In terms of the reasons of the procedures (n=71), combined test was effective in 30 cases, advanced maternal age in 15 cases, positive genetic sonography in 13 cases, maternal anxiety in 7 cases, and positive result for second trimester screening test in 6 cases. The reasons of diagnostic procedures were observed in the first trimester screening tests in 52/71 cases and in the second trimester screening tests in 19/71 cases. In total, 6.4% of the screened cases (CVS in 1% and amniocentesis in 5.4%) underwent diagnostic procedures.
In 11.27% of the patients which underwent the invasive procedure had karyotype anomaly (three fetuses had trisomy 21, two fetuses had trisomy 18, two fetuses had mosaic XXY and one fetus had triploidy). It was determined that karyotype anomalies were more frequent in the group (6/30: 20%) with positive result for combined, and less frequent in the group (1/19: 5.3%) with negative result for combined test but positive result for second trimester biochemistry or genetic ultrasonography screening test and in the group (1/22: 4.5%) with anxiety. In the last two groups, the karyotype anomaly detected was 47, XXY.

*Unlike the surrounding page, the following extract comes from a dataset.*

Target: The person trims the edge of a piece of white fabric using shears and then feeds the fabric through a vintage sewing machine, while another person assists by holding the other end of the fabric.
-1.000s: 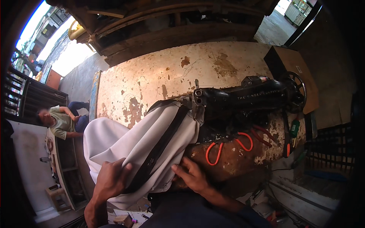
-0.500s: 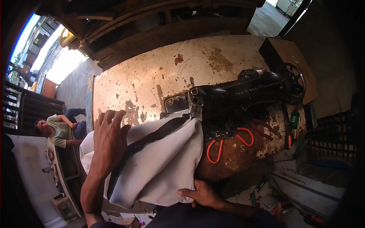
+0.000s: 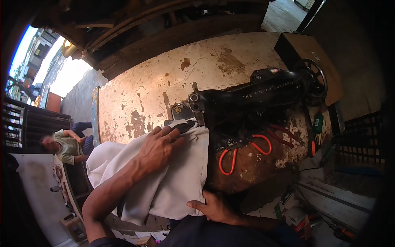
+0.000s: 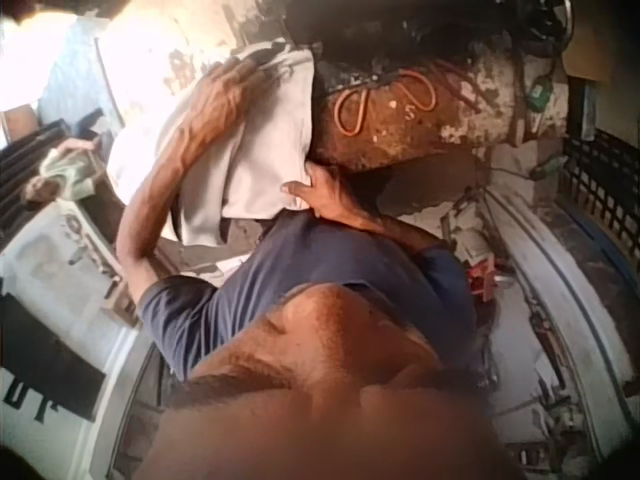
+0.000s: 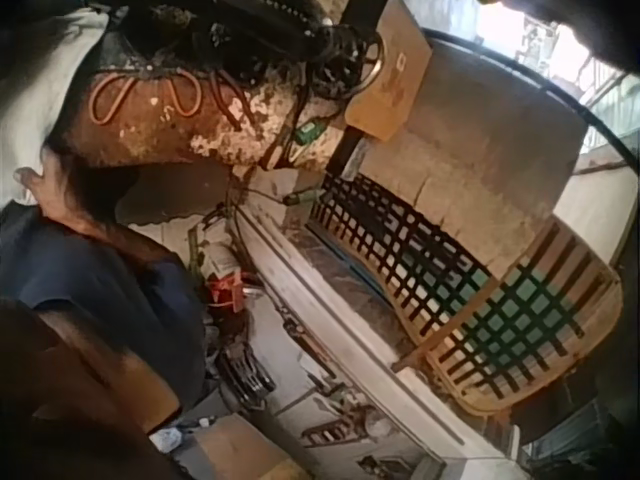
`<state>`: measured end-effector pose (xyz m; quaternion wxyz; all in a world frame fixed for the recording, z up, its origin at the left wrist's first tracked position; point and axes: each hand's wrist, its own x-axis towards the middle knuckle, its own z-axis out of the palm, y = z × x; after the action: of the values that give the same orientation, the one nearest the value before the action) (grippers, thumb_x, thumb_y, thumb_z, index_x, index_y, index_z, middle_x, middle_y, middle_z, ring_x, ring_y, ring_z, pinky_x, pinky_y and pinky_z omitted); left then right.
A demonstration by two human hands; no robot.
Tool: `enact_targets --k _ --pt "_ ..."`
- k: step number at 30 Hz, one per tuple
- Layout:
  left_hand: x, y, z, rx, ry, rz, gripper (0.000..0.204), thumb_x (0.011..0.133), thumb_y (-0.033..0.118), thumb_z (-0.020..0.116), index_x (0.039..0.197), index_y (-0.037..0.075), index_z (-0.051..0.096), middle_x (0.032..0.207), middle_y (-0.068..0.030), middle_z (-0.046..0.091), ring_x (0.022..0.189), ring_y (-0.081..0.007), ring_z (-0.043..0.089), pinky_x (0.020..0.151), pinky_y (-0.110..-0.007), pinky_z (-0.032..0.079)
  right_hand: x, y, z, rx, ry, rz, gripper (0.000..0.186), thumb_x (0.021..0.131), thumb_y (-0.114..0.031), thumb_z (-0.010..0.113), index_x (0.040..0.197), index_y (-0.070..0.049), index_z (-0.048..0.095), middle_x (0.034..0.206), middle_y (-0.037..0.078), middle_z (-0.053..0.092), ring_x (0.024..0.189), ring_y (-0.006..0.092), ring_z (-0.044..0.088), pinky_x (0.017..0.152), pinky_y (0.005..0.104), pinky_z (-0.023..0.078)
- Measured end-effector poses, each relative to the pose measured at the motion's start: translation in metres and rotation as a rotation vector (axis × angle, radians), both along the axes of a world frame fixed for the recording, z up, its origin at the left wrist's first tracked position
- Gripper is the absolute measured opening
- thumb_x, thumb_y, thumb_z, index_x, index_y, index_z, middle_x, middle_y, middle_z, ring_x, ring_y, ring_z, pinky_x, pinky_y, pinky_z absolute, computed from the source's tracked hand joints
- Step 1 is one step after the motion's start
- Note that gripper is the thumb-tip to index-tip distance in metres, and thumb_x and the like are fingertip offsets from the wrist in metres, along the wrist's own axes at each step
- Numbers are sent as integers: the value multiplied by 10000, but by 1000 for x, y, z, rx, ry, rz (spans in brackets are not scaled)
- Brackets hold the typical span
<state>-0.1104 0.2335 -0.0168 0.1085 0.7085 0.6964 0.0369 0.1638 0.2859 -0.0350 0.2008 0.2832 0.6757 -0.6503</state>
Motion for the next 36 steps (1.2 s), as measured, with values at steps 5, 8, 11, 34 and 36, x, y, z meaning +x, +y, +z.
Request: enact_targets --k 5,8,11,34,36 --pt "18 6 17 42 -3 42 364 881 128 615 1237 122 693 1146 -102 615 1105 -306 621 921 -434 517 2 2 -18 519 418 -161 571 1008 -376 742 1368 41 591 1069 200 735 921 167 744 810 351 594" --pt "17 6 17 36 -45 92 390 881 112 622 1268 135 670 1132 -108 607 1104 -319 626 903 -453 550 -35 16 -11 52 440 -760 433 1052 -253 694 1370 17 577 1046 103 713 949 93 671 829 283 548" --pt "10 4 16 44 -84 97 448 881 115 628 1326 166 659 1133 -110 607 1090 -318 638 863 -455 576 -46 34 -29 110 319 -472 288 1066 -216 670 1260 -5 637 906 39 675 831 56 600 752 250 501" --pt "32 18 -12 41 77 -99 498 989 228 525 1461 89 598 1560 -103 548 1496 -288 441 1184 -491 367 -34 13 -30 207 275 -499 268 1106 -253 604 985 -16 642 701 -46 461 666 30 392 594 240 360" --pt "33 16 -15 34 85 -106 531 995 232 516 1505 89 556 1566 -97 546 1527 -283 412 1213 -499 342 -34 18 -21 100 239 -505 267 1107 -254 602 993 -17 650 744 -52 498 695 27 418 633 229 376"
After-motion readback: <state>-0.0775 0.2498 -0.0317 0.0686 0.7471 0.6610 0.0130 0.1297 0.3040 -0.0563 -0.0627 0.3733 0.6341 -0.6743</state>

The distribution of screened pregnant women according to combined test risk results and the distribution of diagnostic procedures performed are shown in Table 1; karyotype anomalies found are shown in Table 2, and the comparison of the groups which had and did not have procedures is shown in Table 3. As expected, mean maternal age and mean fetal NT were statistically significant in the group which underwent procedures. When cases which underwent amniocentesis or CVS were compared, it was seen that mean age was low but mean fetal NT and risk score were higher in those underwent CVS (Table 4).
Among the cases which had no karyotype anomaly after procedure and followed up until delivery delivered, 87.3% of them delivered at term, 9.5% of them delivered preterm or IUGR but healthy babies, and 3.2% of them had fetal loss at prenatal period. Also, in 3.2% of this group, there was minor anomaly. In none of the procedures applied due to the anxiety of mother or physician, no chromosomal anomaly requiring termination was observed. False negative major chromosome anomaly was not observed in any of the cases followed-up, and no such findings were reported to us in the following 3 years. 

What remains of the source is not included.